__EXERCISE GOAL__
Go to the line containing "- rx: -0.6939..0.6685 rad" below; retype it and all following lines exactly, and leave out the pictures.

__AVAILABLE DATA__
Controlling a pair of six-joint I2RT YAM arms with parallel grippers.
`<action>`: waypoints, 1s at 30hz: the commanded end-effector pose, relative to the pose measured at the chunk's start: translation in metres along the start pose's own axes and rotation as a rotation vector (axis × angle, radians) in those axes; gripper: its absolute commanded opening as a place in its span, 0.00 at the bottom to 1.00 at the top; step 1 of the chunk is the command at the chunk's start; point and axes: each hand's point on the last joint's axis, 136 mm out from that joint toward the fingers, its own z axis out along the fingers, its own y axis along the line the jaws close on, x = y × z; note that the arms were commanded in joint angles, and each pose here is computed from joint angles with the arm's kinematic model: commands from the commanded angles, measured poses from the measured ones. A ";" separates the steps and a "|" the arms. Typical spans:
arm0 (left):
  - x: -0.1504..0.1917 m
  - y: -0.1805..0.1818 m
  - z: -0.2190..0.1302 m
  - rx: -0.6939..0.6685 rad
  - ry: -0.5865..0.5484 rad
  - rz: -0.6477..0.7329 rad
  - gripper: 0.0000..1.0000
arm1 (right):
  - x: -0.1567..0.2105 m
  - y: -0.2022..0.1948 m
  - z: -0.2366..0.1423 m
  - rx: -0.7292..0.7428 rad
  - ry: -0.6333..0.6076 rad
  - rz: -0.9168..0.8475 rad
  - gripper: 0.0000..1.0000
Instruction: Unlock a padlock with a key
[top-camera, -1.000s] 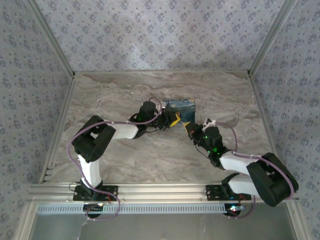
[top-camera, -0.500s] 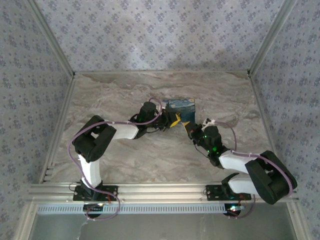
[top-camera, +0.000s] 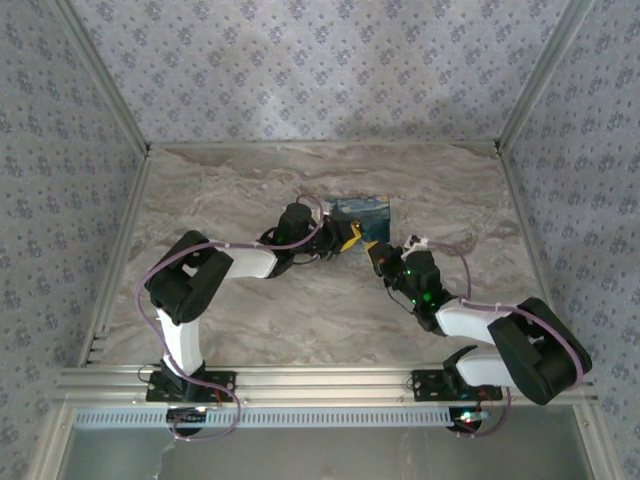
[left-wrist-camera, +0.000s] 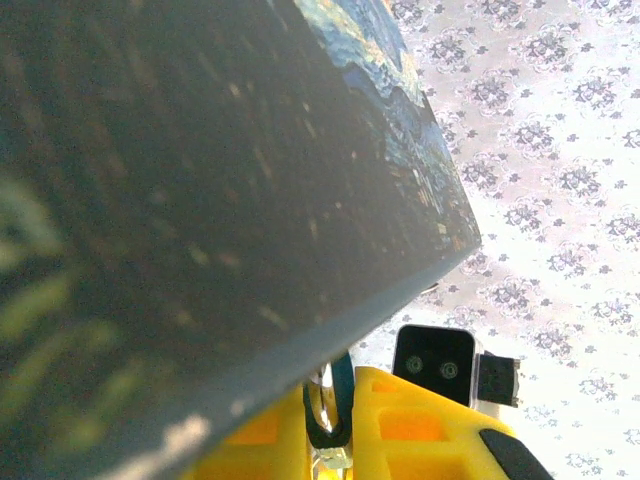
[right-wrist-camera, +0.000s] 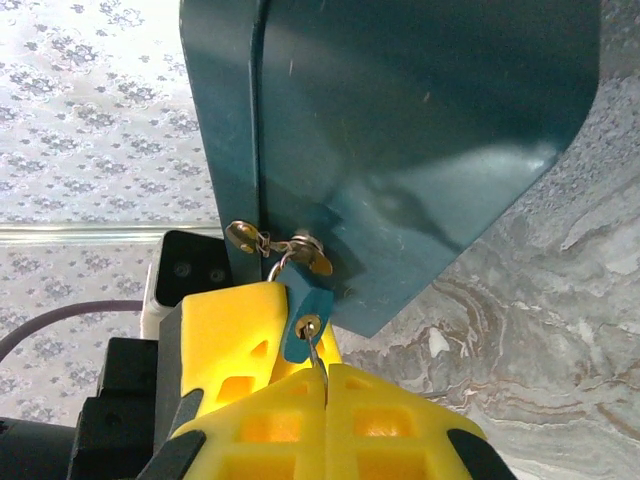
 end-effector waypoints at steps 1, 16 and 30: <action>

__EXERCISE RESULT__
  - rx: -0.6939..0.6685 rad
  - ry: -0.5865..0.5484 rad
  - rz: -0.6477..0.7329 rad
  - gripper: 0.0000..1.0000
arm1 (right):
  - x: -0.1567..0.2105 m
  - y: -0.2022..0.1948 m
  - z: -0.2366..0.1423 m
  - rx: -0.7292..0.7428 rad
  - ry: -0.6333..0.6076 rad
  - rz: -0.9168..0.8475 rad
  - gripper: 0.0000..1.0000
Instruction: Unlock a padlock with a key
[top-camera, -1.000s] 
[top-camera, -0.500s] 
[top-camera, +0.000s] 
[left-wrist-camera, +0.000s] 
[right-wrist-camera, +0.000s] 
 end-effector waypoints at steps 1, 16 and 30: <action>

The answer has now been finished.